Neal Orringer of Bethesda
Orringer said he would focus on the “most pressing issues” in MCPS, including the “understaffing crisis” and hiring the next superintendent.

Also important, he said, would be ensuring schools are a healthy and safe environment for students, teachers and other staff members, as well as “understanding the impact of COVID-19.” It would be important, he added, to “get into the community” to learn more and “represent everyone’s interests.”

Orringer is the founding president of Applied Science and Technology Research Organization” and was previously the vice president of advocacy for the Montgomery County Council of Parent Teacher Associations. He held that position when Lynne Harris, a current school board member, was president of the organization.

Debby Orsak of North Bethesda
Orsak said she would work to fulfill priorities that O’Neill shared during her time on the board. Those include: putting children first, investing in staff members, engaging with families and ensuring students are ready for college or a career following high school graduation.

Orsak said it would “not be appropriate” for a candidate to set a list of “priorities they were not elected to fulfill.” She said she would not run for election when the remainder of O’Neill’s term ends in 2022.

Orsak has held multiple leadership positions with her children’s PTAs, including president at Luxmanor Elementary, Tilden Middle and Walter Johnson High. She is an area vice president in the MCCPTA. Her youngest child is a student in MCPS.

Orsak is president of Cagley & Associates, which works on general structural engineering of buildings.

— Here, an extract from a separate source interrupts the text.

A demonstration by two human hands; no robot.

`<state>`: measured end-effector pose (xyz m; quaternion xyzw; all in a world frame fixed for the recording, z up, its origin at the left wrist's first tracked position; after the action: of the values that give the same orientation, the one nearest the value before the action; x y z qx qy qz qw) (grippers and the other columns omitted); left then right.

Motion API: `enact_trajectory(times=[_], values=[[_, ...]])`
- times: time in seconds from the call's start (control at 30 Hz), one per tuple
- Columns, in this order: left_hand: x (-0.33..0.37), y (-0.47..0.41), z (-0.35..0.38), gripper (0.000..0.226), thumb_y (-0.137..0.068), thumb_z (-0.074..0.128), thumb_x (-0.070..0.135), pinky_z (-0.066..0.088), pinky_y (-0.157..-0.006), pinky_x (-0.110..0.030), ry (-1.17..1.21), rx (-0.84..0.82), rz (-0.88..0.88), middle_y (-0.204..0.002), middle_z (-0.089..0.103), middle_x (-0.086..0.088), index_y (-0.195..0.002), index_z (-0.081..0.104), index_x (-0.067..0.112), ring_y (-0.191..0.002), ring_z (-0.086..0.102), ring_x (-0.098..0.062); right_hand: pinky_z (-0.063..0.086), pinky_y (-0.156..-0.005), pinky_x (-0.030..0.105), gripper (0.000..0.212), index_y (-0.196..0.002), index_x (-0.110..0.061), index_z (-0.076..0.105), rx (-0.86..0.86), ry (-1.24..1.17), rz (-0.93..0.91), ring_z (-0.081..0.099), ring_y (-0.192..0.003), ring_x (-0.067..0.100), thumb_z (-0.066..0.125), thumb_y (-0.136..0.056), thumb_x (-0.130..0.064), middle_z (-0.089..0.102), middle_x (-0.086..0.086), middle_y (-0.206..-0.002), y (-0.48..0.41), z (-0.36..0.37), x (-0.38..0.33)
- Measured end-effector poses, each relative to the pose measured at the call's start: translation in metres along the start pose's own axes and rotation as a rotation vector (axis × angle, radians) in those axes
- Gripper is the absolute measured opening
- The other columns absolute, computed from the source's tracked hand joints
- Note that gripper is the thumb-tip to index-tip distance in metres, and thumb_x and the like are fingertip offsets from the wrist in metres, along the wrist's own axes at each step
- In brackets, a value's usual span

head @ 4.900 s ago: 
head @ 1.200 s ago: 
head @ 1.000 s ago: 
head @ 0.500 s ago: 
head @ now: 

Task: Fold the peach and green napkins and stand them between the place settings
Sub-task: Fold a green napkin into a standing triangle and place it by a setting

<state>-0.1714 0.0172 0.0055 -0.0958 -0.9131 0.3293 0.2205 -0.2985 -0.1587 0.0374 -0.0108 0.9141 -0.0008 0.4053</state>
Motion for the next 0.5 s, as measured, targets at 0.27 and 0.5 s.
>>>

She said the five most pressing issues facing the school district in the coming year are addressing learning disruption during the pandemic, supporting students’ and staff members’ mental health, hiring a new superintendent, combating the staffing shortage and the development of the next fiscal year’s operating budget.

Vashti Van Wyke of Cabin John
Van Wyke is a graduate of MCPS and is a mother of four children currently enrolled in the school district. She is a lawyer and a member of the PTAs at her children’s schools.

One of her children has an individualized education program and another has been in a gifted program. She said her experience navigating many aspects of MCPS as a parent and former student would be valuable.

Her priorities would be to keep the school board’s focus on COVID-19 recovery, with an emphasis on addressing learning loss, staffing shortages and keeping mitigation protocols up-to-date.

She also would want to support work focused on equity, improve teacher recruitment and retention efforts, improve technology in classrooms, increase engagement with families and monitor the rollout of the Blueprint for Maryland’s Future.

Van Wyke said her step-family moved to Silver Spring as refugees from El Salvador, so she understands “the challenges of integrating immigrants into the school system” and speaks fluent Spanish.

Julie Yang of Potomac
Yang has worked for MCPS since 2011, currently as a college and career coordinator.

Yang’s priorities would be to ensure the safety of students and staff members during the ongoing pandemic, ensuring the district prioritizes projects and programs while maintaining fiscal responsibility, and working to recruit and retain talented and diverse teachers.

She said it is important to find a superintendent able to lead a large, diverse, complex school district, and to work harder to “sincerely seek student voice” when making decisions.

Yang moved to America as an adult, she said, and saw firsthand the linguistic, cultural and socioeconomic challenges many immigrant families face. One of her children is a recent MCPS graduate and another is enrolled in the district.

Yang said she would visit all schools in District 3 and “really listen to what teachers, administrators, students and parents have to say.”